Ferrari has taken the wraps off the Monza SP1 and SP2 models – the first two of the limited-run series of special models dubbed by the carmaker as the ‘Icona’ series. Less than 500 of the two launched models are slated for production.
The SP1 is a fixed single-seater and the SP2 is a two-seater. The unit production is split by demand between the select groups of Ferrari collectors that were invited to buy the cars. There’s no official news of the pricing, but it is thought to be in the region of $3 million (about Rs 22 crore).
The SP1 and SP2 have been inspired by the original Ferrari Barchetta models – particularly the 1948 166 MM and the 750 Monza of the 1950s. Like the Barchetta models, the SP models feature the most powerful engine produced by the Italian automaker. The 6.5-litre V12 delivers 820hp at 8,500rpm and 719Nm of torque at 7,000rpm. The engine has also gained variable inlet tracts taken from F1 engines – another first for a road-going Ferrari.
The company claims a 0-100kph time of 2.9sec and a 0-200kph time of 7.9sec with a maximum speed of 300kph. Loosely based on the underpinnings of the 812 Superfast, both cars are clothed in carbon-fibre composite panels. Design boss Flavio Manzoni says that the composite exterior and interior are made in exactly the same way as the structure of Ferrari’s F1 cars. Using composites allowed the SP models to be fitted with a huge clamshell bonnet that could not have been manufactured any other way. The cockpit doors open upwards and forwards and the exterior gets bespoke LED headlights and a unique ‘signature’ LED rear strip.
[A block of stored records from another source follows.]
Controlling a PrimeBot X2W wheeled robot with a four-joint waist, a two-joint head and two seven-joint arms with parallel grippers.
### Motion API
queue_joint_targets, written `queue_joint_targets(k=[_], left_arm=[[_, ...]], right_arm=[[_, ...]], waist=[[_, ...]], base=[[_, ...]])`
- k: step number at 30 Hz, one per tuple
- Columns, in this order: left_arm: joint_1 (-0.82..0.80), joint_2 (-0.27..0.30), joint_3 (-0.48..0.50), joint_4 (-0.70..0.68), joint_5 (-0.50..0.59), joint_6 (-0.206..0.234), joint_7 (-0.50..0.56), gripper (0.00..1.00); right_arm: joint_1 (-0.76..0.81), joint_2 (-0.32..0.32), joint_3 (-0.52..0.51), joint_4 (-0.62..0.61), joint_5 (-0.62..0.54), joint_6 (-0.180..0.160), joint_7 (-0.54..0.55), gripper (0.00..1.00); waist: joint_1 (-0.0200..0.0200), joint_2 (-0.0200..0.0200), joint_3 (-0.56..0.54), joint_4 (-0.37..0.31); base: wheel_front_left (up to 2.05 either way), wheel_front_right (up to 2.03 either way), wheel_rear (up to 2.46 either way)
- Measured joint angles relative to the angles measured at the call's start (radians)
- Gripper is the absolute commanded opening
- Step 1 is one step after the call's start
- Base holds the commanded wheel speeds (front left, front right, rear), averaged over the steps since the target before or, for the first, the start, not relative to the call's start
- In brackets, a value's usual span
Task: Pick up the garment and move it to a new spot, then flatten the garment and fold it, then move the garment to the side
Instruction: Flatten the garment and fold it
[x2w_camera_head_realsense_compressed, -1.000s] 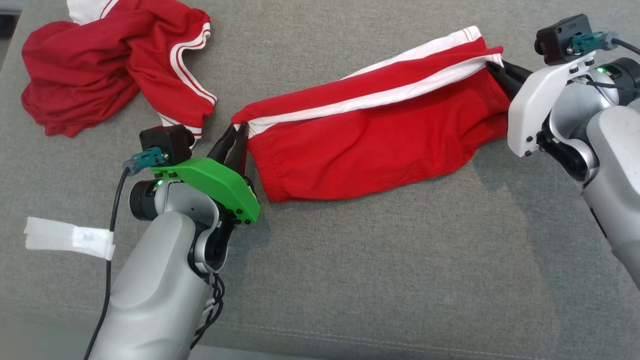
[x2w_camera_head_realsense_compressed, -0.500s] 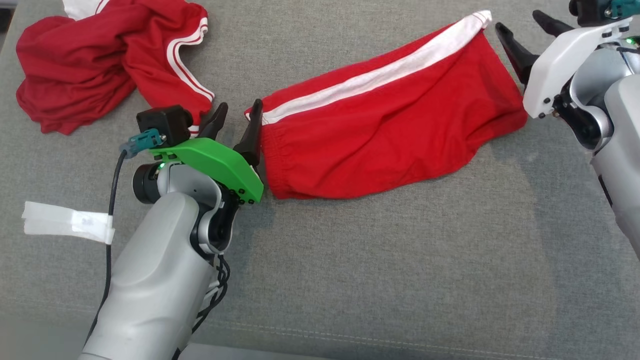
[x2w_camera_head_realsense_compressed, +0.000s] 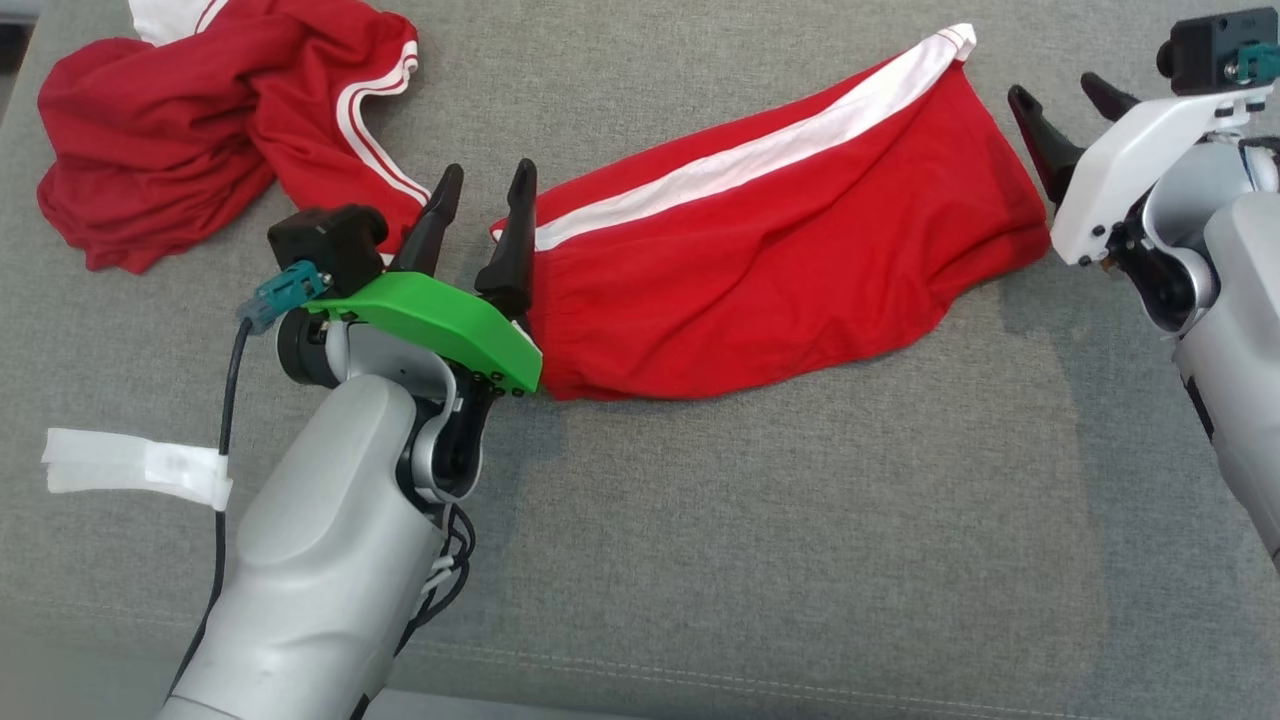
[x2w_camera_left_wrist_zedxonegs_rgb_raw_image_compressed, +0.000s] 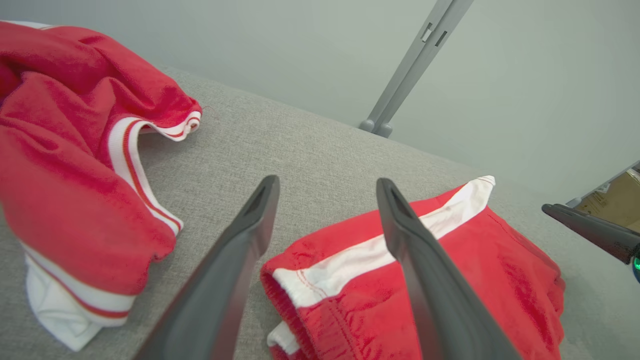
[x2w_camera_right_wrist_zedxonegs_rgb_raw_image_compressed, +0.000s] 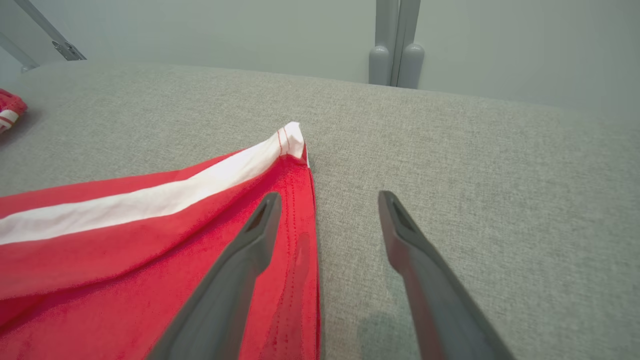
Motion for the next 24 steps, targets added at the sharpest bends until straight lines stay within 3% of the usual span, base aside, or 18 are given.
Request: queue_joint_targets(k=[13,24], left_arm=[[0.072,0.001,-0.095,-0.115,0.001,-0.034,-0.034,1.0],[0.184,0.003,-0.039,-0.161,0.011,-0.015,-0.043,1.0]], right_arm=[[0.059,0.054,-0.021,0.103,0.081,0.0,-0.029,1.0],[0.095,0.076,-0.037,0.181,0.136,0.0,-0.033,1.0]], waist=[[0.0,0.0,-0.019,0.017],[0.0,0.0,-0.043,0.046]], base=[[0.0,0.0,0.0],[0.0,0.0,0.0]])
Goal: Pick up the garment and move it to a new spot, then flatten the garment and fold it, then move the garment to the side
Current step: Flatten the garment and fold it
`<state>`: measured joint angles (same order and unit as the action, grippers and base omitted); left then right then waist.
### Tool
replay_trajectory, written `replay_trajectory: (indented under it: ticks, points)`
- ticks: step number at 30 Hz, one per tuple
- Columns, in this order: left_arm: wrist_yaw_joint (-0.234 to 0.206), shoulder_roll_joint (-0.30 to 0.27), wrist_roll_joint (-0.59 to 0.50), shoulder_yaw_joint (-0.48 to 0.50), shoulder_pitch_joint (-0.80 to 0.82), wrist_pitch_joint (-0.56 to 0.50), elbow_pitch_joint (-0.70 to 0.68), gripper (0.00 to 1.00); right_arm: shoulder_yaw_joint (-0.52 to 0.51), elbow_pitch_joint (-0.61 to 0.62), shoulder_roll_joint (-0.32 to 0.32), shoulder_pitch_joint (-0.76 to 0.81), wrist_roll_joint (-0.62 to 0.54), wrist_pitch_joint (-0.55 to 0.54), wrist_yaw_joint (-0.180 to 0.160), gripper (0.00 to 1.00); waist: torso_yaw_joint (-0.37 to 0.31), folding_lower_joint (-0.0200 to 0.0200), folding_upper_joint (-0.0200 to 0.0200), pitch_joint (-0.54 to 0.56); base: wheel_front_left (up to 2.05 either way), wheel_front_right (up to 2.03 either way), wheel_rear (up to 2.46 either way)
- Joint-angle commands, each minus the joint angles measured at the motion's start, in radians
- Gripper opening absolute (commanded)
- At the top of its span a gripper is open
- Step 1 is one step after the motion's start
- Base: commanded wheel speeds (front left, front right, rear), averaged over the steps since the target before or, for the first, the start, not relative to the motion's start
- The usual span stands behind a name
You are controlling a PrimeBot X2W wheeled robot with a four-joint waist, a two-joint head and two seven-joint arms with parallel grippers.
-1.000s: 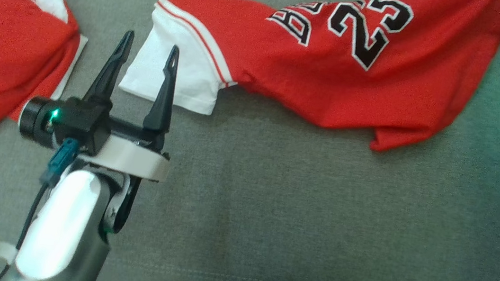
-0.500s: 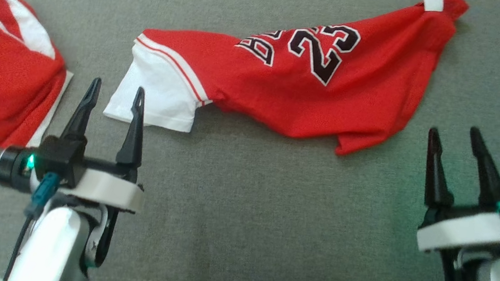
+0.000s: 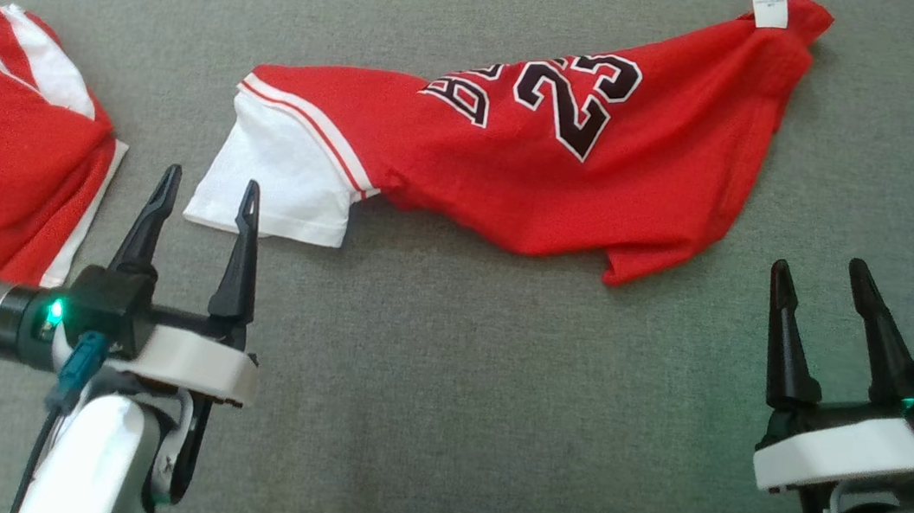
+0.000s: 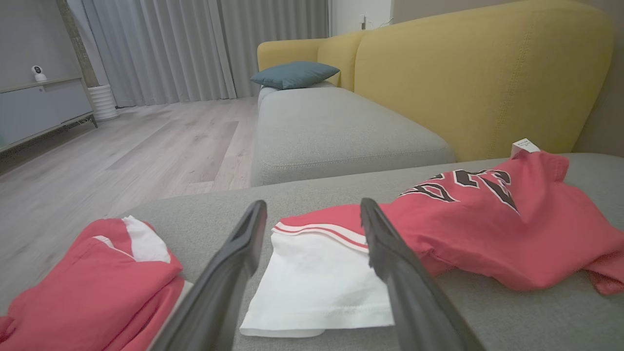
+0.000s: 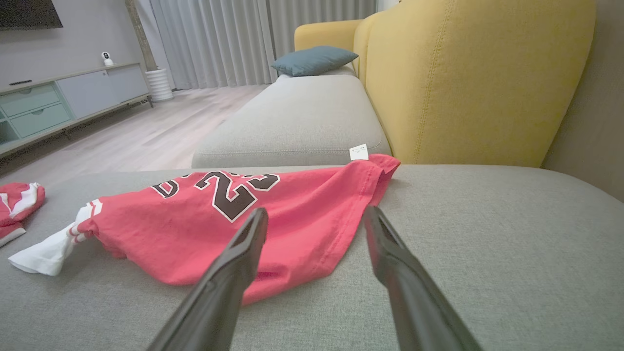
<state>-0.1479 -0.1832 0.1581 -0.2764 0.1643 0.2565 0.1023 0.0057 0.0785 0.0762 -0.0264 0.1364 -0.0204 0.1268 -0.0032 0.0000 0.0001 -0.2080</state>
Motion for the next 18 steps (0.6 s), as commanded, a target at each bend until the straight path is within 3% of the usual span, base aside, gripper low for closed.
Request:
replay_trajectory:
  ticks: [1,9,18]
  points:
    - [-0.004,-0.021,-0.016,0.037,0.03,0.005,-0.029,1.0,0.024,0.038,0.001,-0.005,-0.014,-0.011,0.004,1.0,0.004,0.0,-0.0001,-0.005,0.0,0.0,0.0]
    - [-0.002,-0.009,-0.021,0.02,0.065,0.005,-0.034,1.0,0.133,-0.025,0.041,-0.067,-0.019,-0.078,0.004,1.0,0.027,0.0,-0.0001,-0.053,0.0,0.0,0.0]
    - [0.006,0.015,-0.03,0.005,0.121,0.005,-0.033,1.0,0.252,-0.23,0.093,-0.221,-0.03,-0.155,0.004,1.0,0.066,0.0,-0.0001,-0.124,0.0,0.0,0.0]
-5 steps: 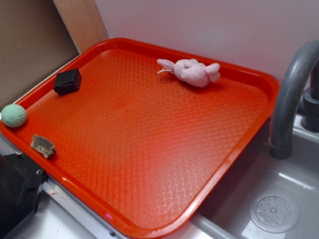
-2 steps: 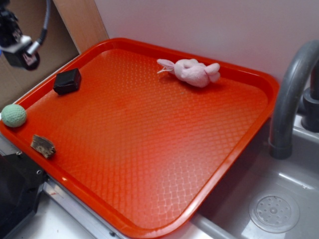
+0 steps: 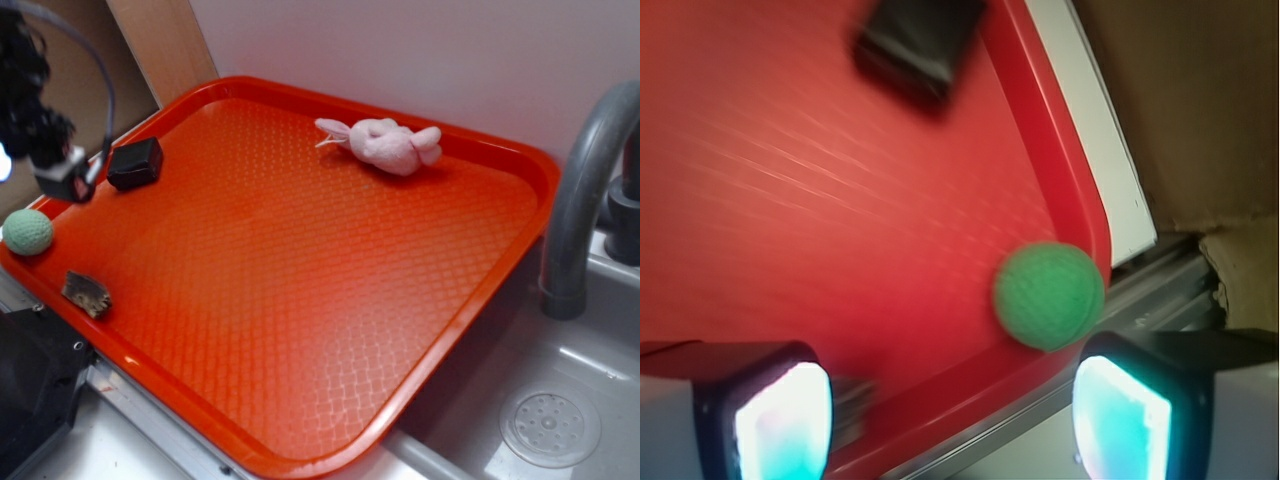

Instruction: Grab the green ball.

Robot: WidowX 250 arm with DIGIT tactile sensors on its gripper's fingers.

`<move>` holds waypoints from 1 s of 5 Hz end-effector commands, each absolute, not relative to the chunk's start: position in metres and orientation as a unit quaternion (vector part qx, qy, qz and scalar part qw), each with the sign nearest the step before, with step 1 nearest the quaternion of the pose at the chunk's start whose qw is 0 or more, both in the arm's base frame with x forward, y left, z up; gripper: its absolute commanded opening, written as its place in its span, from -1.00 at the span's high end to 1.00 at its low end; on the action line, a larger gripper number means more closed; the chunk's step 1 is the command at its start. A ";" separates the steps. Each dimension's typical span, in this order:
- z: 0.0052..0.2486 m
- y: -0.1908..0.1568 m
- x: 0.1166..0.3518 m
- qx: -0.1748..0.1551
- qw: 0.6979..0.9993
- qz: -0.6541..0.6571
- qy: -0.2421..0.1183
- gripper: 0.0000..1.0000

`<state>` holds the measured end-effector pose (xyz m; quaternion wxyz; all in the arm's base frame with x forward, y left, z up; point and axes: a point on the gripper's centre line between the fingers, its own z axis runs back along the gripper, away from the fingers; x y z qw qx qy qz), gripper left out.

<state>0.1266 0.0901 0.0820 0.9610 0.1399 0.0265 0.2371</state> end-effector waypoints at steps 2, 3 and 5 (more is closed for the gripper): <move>0.052 0.129 0.102 0.115 0.969 0.214 0.034 -1.00; 0.049 0.134 0.105 0.108 0.972 0.203 0.045 -1.00; 0.062 0.152 0.113 0.125 0.973 0.191 0.023 -1.00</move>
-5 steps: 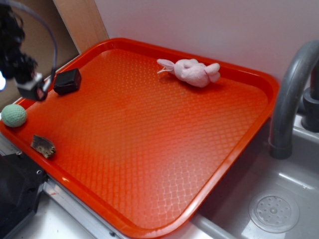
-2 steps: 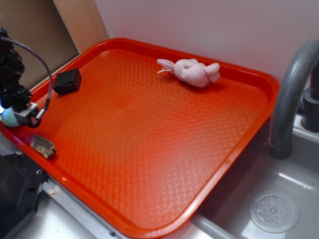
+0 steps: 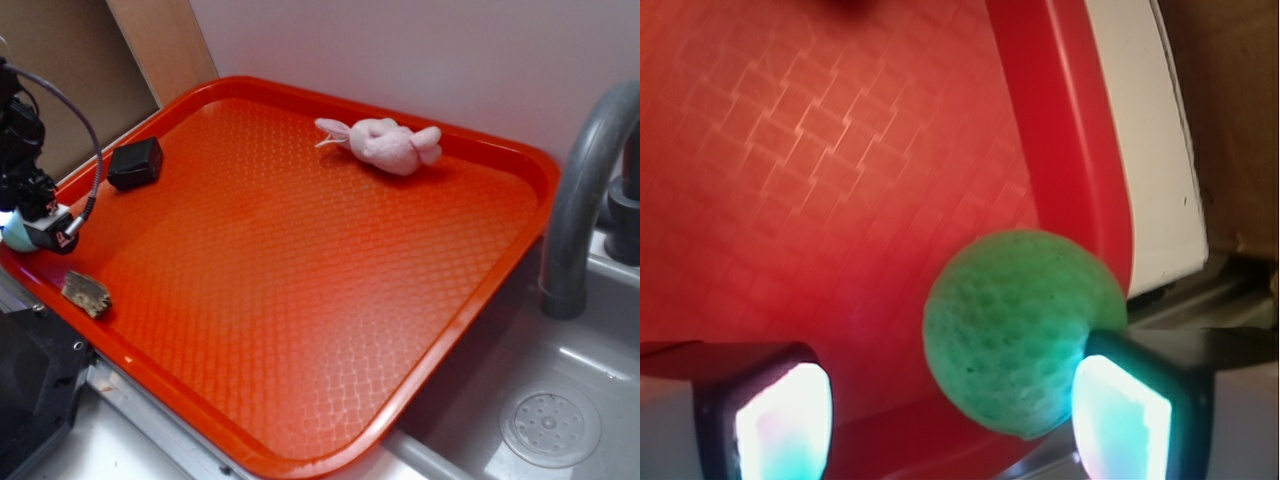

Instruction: Grab the green ball.

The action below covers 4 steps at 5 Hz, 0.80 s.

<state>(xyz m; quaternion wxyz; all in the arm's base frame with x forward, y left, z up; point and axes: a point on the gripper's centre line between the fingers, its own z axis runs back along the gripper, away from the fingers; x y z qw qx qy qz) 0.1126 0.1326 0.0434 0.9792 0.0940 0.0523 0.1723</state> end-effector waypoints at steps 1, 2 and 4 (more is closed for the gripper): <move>0.060 0.154 0.118 0.132 0.972 0.193 0.028 -1.00; 0.066 0.150 0.128 0.141 0.973 0.180 0.006 -1.00; 0.063 0.149 0.132 0.155 0.972 0.178 0.013 1.00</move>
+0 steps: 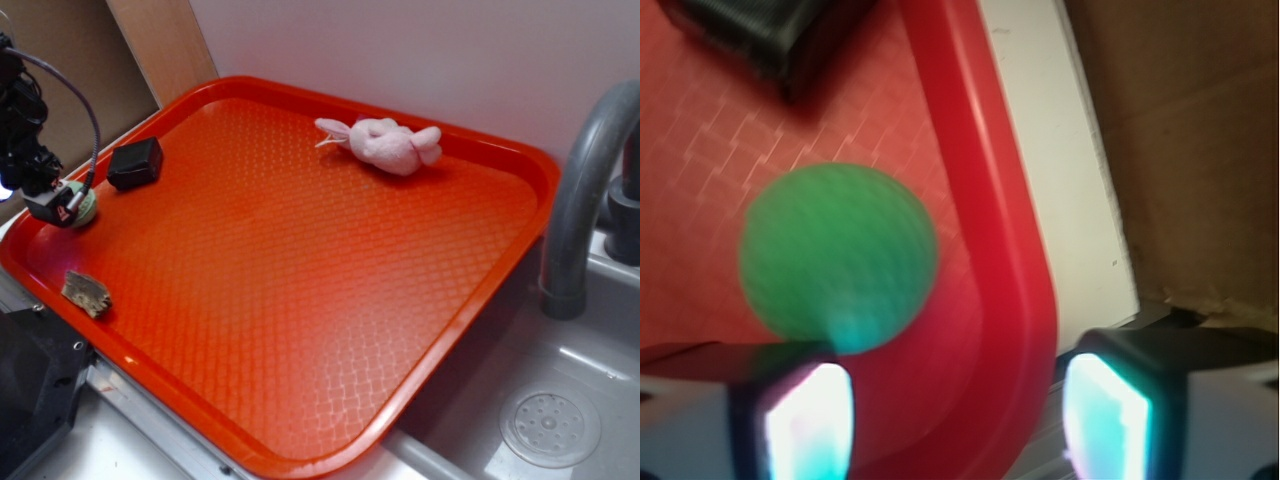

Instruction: Grab the green ball.

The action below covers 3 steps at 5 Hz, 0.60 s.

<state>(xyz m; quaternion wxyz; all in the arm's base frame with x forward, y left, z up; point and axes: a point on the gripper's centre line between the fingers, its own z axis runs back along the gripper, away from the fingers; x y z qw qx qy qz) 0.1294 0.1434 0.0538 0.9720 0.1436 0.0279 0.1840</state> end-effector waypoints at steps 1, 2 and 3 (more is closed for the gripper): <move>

At the Maranello unveiling, Manzoni said that the simple Barchetta-inspired form language is a deliberate move away from “visually complex solutions”. This interesting move suggests there has been some customer backlash against the extreme modernity of recent Ferrari models. Ferrari has also promised to move back to more classically elegant design for its upcoming GT models.
Both SP models have minimalist cockpits, with a simple carbon-fibre control panel to the right of the driver. Ferrari has also managed to replace the standard windscreen with a patented ‘Virtual Wind Shield’ mounted in the bonnet fairing ahead of the driver. It is designed to divert some of the airflow over the driver’s head; although the company says that these Monza models will offer a raw driving experience similar to driving an F1 car.
No more information was given about future ‘Icona’ models – other than that they will account for well-below five percent of Ferrari’s sales. The two Monza SP models will make their public debut at the upcoming Paris motor show. The production run is expected to have been allocated by then.